About this task: Return each record shown beneath, word for word.

________________________

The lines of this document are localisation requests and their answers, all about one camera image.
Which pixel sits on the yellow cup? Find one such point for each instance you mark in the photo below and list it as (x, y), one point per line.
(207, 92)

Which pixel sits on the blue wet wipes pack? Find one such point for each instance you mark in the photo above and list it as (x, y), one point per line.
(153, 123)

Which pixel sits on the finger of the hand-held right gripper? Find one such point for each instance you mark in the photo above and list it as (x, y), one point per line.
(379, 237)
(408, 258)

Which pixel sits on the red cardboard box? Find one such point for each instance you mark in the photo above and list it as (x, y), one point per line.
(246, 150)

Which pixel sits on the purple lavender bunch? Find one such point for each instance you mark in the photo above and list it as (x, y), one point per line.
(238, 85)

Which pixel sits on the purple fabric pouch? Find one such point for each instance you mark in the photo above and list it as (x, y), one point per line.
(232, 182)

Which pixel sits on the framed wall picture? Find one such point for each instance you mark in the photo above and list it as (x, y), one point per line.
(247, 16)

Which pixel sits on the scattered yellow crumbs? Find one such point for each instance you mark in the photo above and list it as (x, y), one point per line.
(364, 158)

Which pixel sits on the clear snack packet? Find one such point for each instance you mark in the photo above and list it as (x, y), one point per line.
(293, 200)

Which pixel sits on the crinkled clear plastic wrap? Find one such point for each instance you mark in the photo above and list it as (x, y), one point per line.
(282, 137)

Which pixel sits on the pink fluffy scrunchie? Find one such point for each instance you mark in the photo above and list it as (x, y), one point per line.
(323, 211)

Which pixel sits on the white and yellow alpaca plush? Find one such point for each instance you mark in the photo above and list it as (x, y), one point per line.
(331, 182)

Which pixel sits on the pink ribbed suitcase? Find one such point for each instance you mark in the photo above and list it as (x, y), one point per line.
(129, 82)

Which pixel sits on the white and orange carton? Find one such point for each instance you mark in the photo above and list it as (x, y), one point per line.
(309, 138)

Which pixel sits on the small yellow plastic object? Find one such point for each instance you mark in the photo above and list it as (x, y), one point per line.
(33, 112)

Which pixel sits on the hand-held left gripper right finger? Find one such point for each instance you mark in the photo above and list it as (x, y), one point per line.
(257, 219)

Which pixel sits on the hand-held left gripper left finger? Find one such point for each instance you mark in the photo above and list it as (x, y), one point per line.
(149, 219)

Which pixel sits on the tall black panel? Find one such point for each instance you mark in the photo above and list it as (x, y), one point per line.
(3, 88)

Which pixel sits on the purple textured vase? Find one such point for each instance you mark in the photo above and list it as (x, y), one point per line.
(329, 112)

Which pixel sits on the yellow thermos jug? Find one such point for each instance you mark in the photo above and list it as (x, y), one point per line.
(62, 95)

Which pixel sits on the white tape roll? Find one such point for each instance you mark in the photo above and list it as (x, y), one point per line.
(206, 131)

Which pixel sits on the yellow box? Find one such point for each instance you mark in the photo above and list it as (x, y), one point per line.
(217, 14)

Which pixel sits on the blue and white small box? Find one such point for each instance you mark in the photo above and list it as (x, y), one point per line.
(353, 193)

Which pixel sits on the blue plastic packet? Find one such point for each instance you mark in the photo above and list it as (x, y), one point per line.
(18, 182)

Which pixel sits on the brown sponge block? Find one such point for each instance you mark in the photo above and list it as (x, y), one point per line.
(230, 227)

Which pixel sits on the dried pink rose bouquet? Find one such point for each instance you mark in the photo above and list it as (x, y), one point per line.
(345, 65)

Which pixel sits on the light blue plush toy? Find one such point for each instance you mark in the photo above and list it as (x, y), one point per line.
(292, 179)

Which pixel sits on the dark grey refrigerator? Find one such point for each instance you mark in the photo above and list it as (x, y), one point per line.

________________________

Written reply:
The lines of this document are localisation requests and their answers, all about one camera image.
Which pixel sits on the yellow cup? Find one such point for each instance you mark in the photo below and list it as (x, y), one point per line.
(207, 92)

Which pixel sits on the blue wet wipes pack? Find one such point for each instance you mark in the photo above and list it as (x, y), one point per line.
(153, 123)

Which pixel sits on the finger of the hand-held right gripper? Find one such point for each instance you mark in the photo above and list it as (x, y), one point per line.
(379, 237)
(408, 258)

Which pixel sits on the red cardboard box? Find one such point for each instance you mark in the photo above and list it as (x, y), one point per line.
(246, 150)

Which pixel sits on the purple lavender bunch? Find one such point for each instance you mark in the photo above and list it as (x, y), one point per line.
(238, 85)

Which pixel sits on the purple fabric pouch? Find one such point for each instance you mark in the photo above and list it as (x, y), one point per line.
(232, 182)

Which pixel sits on the framed wall picture? Find one such point for each instance you mark in the photo above and list it as (x, y), one point per line.
(247, 16)

Which pixel sits on the scattered yellow crumbs? Find one such point for each instance you mark in the photo above and list it as (x, y), one point per line.
(364, 158)

Which pixel sits on the clear snack packet? Find one such point for each instance you mark in the photo above and list it as (x, y), one point per line.
(293, 200)

Which pixel sits on the crinkled clear plastic wrap? Find one such point for each instance you mark in the photo above and list it as (x, y), one point per line.
(282, 137)

Which pixel sits on the pink fluffy scrunchie? Find one such point for each instance you mark in the photo above and list it as (x, y), one point per line.
(323, 211)

Which pixel sits on the white and yellow alpaca plush? Find one such point for each instance you mark in the photo above and list it as (x, y), one point per line.
(331, 182)

Which pixel sits on the pink ribbed suitcase? Find one such point for each instance you mark in the photo above and list it as (x, y), one point per line.
(129, 82)

Which pixel sits on the white and orange carton? Find one such point for each instance you mark in the photo above and list it as (x, y), one point per line.
(309, 138)

Which pixel sits on the small yellow plastic object? Find one such point for each instance you mark in the photo above and list it as (x, y), one point per line.
(33, 112)

Which pixel sits on the hand-held left gripper right finger? Find one such point for each instance you mark in the photo above and list it as (x, y), one point per line.
(257, 219)

Which pixel sits on the hand-held left gripper left finger? Find one such point for each instance you mark in the photo above and list it as (x, y), one point per line.
(149, 219)

Which pixel sits on the tall black panel? Find one such point for each instance you mark in the photo above and list it as (x, y), one point per line.
(3, 88)

Which pixel sits on the purple textured vase? Find one such point for each instance you mark in the photo above and list it as (x, y), one point per line.
(329, 112)

Which pixel sits on the yellow thermos jug? Find one such point for each instance you mark in the photo above and list it as (x, y), one point per line.
(62, 95)

Which pixel sits on the white tape roll? Find one such point for each instance you mark in the photo above and list it as (x, y), one point per line.
(206, 131)

Which pixel sits on the yellow box? Find one such point for each instance you mark in the photo above and list it as (x, y), one point per line.
(217, 14)

Which pixel sits on the blue and white small box? Find one such point for each instance you mark in the photo above and list it as (x, y), one point per line.
(353, 193)

Which pixel sits on the blue plastic packet? Find one such point for each instance you mark in the photo above and list it as (x, y), one point per line.
(18, 182)

Which pixel sits on the brown sponge block? Find one such point for each instance you mark in the photo above and list it as (x, y), one point per line.
(230, 227)

Which pixel sits on the dried pink rose bouquet? Find one such point for each instance you mark in the photo above and list it as (x, y), one point per line.
(345, 65)

Which pixel sits on the light blue plush toy? Find one such point for each instance you mark in the photo above and list it as (x, y), one point per line.
(292, 179)

Which pixel sits on the dark grey refrigerator? Find one such point for each instance you mark in the photo above and list it as (x, y), one point per line.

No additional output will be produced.